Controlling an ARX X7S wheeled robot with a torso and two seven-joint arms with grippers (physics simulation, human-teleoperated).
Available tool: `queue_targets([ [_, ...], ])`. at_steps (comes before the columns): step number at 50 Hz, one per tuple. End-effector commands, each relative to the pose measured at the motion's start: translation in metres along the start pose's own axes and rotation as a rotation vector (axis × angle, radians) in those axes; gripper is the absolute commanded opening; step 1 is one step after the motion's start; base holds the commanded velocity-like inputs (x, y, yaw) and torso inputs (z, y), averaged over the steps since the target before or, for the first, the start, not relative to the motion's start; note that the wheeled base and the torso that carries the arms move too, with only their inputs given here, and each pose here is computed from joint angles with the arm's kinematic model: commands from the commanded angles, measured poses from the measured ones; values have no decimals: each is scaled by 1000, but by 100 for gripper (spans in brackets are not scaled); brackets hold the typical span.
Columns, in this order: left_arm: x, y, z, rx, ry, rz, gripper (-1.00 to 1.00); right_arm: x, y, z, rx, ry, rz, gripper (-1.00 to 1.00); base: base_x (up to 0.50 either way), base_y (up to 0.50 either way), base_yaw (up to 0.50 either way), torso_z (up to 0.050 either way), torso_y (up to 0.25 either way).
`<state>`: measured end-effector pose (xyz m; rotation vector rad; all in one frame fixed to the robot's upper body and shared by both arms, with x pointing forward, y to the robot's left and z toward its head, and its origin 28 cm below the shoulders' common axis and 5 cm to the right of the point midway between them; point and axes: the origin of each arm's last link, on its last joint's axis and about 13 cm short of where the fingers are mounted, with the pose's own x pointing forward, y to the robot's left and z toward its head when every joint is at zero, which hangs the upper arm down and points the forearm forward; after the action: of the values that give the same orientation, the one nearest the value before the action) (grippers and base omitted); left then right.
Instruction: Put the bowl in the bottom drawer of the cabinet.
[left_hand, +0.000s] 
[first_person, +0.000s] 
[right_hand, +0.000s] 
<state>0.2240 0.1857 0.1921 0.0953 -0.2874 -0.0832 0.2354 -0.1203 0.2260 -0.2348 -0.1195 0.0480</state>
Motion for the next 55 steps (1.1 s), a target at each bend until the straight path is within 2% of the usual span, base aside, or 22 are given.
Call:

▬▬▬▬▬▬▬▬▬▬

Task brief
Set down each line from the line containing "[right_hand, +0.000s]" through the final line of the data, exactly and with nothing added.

Task solution
[right_hand, +0.000s] 
<state>0.2240 0.1857 0.1921 0.0953 -0.2874 -0.0832 0.2354 -0.1203 0.2260 -0.2348 -0.1195 0.0480</state>
Motion for the next 55 steps (1.1 s), a target at each bend until the straight path is within 2% of the usual span, base aside, or 22 are given.
Call:

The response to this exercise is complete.